Eight things I’m looking forward to:

  1. Getting my car back from the garage after 2 weeks in there, and 4 weeks without it in total. What this experience has proven to me is that we would find it very difficult to be eco-friendly public transport users and still do all the stuff we (by which I mean my children, of course) do, and that includes going to school.
  2. Going to a beginners beading course tomorrow morning! I went to the Bead Company shop in Partick last week and it was an Aladdin’s cave of colour and sparkly things.  It was so frustrating not knowing what to do with any of it! 
  3. The toasted cambazola and chilli jam sandwich I have under the grill right now
  4. Having 2.5 hours to myself every weekday morning once Miss Small starts nursery. In this time, I will write a novel, sew multiple crafty items as well as complete wardrobes for myself and the children, declutter and clean the house to Martha Stewart-esque perfection, and prep the evening meal.  I don’t think those are unrealistic expectations, are they?
  5. Seeing Coraline when it comes out on dvd, or in fact anything Lovefilm sends and the postie doesn’t intercept as it is bound to be far better than its last offering, Batman Begins.
  6. Getting on with some sewing – which will involve major tidying, so…
  7. …seeing my craft space all neat. 
  8. Meeting Vonnie! In person! At some unspecified yet hopefully soon time.

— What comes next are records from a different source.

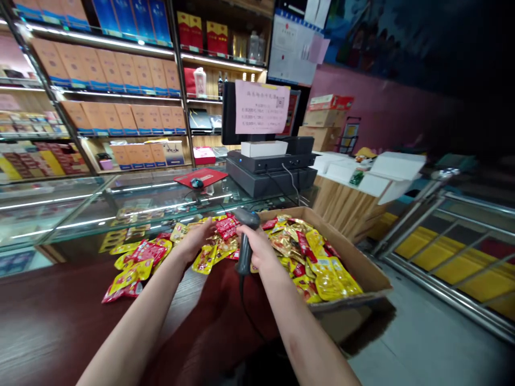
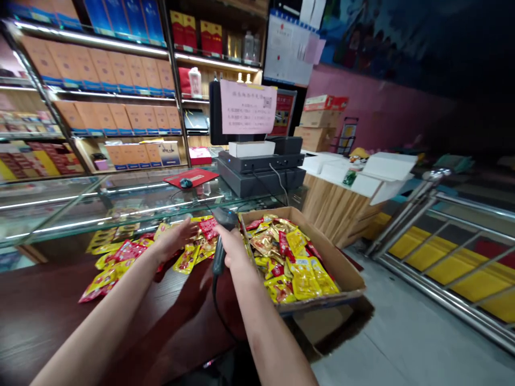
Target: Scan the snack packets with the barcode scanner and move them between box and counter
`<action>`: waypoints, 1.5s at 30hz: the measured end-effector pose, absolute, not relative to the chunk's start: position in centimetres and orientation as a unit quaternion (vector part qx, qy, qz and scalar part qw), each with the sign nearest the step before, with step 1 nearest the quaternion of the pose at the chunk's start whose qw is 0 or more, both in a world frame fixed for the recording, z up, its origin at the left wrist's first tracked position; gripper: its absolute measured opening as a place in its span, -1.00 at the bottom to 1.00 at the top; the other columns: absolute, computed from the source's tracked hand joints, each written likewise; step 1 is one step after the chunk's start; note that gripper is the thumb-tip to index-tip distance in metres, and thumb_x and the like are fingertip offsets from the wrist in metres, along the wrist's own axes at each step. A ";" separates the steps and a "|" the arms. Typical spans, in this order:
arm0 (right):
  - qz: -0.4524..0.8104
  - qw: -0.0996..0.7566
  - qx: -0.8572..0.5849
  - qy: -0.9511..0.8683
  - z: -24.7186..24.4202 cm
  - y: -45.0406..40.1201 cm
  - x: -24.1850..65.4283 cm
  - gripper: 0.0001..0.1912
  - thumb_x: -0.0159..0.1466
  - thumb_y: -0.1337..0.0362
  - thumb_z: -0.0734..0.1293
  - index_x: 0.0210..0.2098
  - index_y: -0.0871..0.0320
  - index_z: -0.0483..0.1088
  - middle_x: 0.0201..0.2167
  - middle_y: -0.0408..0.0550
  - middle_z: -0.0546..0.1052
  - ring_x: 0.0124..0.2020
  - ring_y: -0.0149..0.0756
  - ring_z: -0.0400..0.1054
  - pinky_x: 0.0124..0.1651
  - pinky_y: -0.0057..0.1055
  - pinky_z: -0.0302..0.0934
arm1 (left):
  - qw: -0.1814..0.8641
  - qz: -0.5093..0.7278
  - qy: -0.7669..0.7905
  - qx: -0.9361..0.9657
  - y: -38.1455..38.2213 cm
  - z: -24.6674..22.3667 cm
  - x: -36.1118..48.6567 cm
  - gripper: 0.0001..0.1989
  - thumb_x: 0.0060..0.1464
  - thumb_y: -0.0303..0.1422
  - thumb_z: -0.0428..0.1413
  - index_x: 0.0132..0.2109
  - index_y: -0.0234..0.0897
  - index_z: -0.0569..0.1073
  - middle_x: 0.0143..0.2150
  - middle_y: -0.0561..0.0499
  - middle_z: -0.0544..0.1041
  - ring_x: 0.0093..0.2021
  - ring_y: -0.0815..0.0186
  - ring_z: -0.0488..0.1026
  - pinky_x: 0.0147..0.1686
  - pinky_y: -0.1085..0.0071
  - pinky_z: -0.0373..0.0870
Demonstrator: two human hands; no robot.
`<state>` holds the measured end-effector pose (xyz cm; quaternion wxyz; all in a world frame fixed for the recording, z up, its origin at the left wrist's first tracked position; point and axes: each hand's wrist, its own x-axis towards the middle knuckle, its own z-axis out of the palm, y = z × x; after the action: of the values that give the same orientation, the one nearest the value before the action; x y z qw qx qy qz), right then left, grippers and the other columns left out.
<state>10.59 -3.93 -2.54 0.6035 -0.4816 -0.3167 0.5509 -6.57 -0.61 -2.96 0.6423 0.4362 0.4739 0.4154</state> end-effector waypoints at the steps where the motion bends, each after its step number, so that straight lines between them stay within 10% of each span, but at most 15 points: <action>1: 0.567 0.587 -0.484 -0.316 -3.2 -3.8 9.7 -0.81 -0.13 0.26 0.42 -0.51 0.18 0.40 -0.66 -0.24 0.42 -0.59 -0.44 0.26 -0.49 -0.49 0.15 | 0.628 0.417 0.491 0.437 -0.8 -3.9 -7.4 -0.46 -0.01 0.00 0.10 -0.03 -0.32 0.47 0.05 -0.22 0.47 0.12 0.09 0.34 0.08 0.23 0.21; 25: 0.710 0.511 -0.417 -0.249 -6.3 -3.2 4.7 -0.91 -0.07 0.37 0.34 -0.50 0.21 0.41 -0.47 -0.02 0.56 -0.40 -0.30 0.46 -0.43 -0.48 0.27 | 0.593 0.394 0.443 0.545 -2.6 -8.5 -9.2 -0.61 -0.19 -0.27 0.29 -0.14 -0.26 0.53 -0.18 -0.06 0.59 -0.13 0.17 0.50 -0.06 0.31 0.33; 45: 0.497 0.569 -0.481 -0.445 -4.9 -2.9 8.1 -0.83 -0.01 0.23 0.37 -0.42 0.17 0.48 -0.51 -0.19 0.52 -0.37 -0.32 0.37 -0.26 -0.44 0.19 | 0.622 0.505 0.446 0.399 1.1 -7.4 -6.4 -0.56 -0.27 -0.34 0.35 -0.16 -0.31 0.50 -0.27 -0.05 0.60 -0.34 0.29 0.53 -0.43 0.47 0.38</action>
<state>8.06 -2.91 -4.93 0.5687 -0.4813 -0.4447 0.4972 -6.38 1.11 -7.37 0.6216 0.3994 0.4463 0.5048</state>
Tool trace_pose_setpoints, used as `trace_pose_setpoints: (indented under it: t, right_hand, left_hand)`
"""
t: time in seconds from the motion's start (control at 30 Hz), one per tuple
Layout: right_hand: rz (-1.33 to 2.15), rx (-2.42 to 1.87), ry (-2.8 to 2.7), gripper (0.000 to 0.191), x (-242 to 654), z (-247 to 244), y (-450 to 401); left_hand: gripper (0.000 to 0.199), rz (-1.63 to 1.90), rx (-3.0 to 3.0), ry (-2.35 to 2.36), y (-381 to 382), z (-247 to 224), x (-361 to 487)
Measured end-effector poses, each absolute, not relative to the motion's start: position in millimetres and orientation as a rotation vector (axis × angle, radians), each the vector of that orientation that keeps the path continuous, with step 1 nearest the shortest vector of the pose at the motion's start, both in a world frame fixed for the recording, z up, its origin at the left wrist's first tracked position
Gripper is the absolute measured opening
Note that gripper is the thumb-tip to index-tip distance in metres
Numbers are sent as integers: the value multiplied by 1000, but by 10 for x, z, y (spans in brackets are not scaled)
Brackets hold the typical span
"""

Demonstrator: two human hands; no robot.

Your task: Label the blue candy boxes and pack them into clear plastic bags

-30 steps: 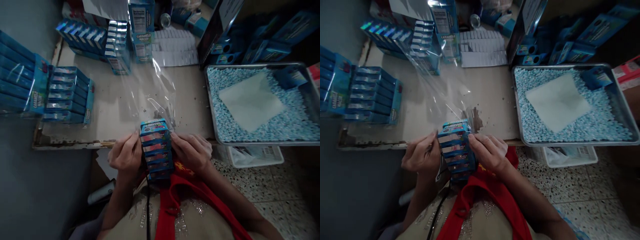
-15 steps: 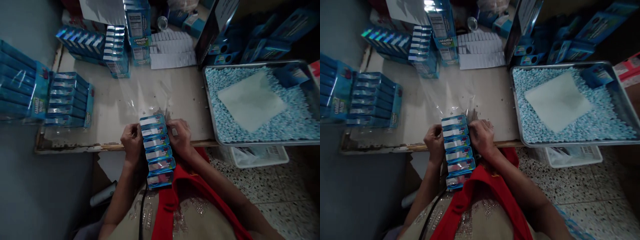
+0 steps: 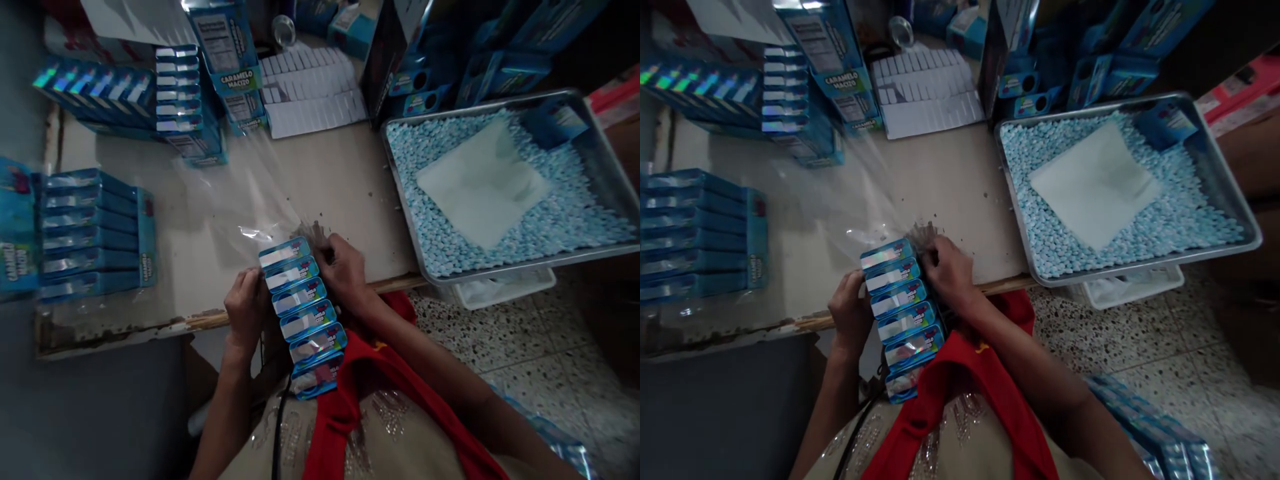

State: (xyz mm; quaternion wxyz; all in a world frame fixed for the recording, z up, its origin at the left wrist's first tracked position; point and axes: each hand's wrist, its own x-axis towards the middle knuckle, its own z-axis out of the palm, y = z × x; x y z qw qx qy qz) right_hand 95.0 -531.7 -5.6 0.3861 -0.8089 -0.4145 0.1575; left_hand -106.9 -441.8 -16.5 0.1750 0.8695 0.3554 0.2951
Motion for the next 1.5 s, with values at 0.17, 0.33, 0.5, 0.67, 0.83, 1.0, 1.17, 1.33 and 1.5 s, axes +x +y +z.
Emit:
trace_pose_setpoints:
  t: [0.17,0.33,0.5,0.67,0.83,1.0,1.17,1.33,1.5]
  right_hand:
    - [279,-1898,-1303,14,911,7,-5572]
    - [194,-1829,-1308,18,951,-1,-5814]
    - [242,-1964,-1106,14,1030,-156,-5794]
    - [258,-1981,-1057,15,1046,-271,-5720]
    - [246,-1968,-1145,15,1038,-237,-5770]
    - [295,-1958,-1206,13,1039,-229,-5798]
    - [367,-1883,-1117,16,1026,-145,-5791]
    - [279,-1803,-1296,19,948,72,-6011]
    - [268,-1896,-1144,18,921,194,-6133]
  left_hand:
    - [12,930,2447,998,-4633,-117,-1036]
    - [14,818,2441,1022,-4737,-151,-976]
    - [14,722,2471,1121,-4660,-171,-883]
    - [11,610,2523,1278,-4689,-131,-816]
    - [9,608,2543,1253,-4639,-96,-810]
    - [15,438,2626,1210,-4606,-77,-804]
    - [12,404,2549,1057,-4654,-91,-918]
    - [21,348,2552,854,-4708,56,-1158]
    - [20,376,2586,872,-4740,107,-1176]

Eight things I did yesterday

  1. Bought a pomelo which, I’m assured, is like a bigger yummier grapefruit.  Nice.
  2. Cooked a 3 course meal at short notice for my sister and her friend whose weekend in Paris became a trip to the west coast of Scotland after she lost her passport.
  3. Went to the gym!!! A friend gave me a week’s free trial at the fancy-schmancy gym nearby and it was lovely.  I think I might be delusional but I felt better even for being shown round.
  4. Dropped a bag of jamjars off on the doorstep of that selfsame friend who had picked a surfeit of brambles at the weekend.
  5. Wished my home was in such a state that I didn’t go into a panic at the thought of people coming round spontaneously.
  6. Phoned the garage. Again. Didn’t believe when he said it would be ready that afternoon.  Was proved correct.
  7. Laughed out loud listening to That Mitchell and Webb Sound on iplayer.  How I love iplayer…
  8. Spent ages on the computer trying to find a news story suitable for my 7 year old to read and report on for her homework

Eight things I wish I could do

  1. Invite people into my house spontaneously without having to apologise for the state of it
  2. Wear high heels all day without my feet getting sore
  3. Not go in a huff when criticised/corrected
  4. Use my overlocker without being scared the thread will break for some unfathomable esoteric reason
  5. Play piano as well as I used to
  6. Take a wee nap in the middle of the day, ideally in front of Murder She Wrote
  7. Lose loads of weight
  8. Think of an eighth thing!

Eight TV shows I watch

  1. Masterchef the professionals
  2. QI
  3. Never Mind the Buzzcocks
  4. Tweed
  5. Murder She Wrote
  6. Diagnosis Murder
  7. Kingdom
  8. Martha Speaks

Phew! That was actually far harder than I thought it would be.  I’m not tagging anyone, largely because I don’t ‘know’ that many bloggy people, but if you would like to do this, consider yourself tagged.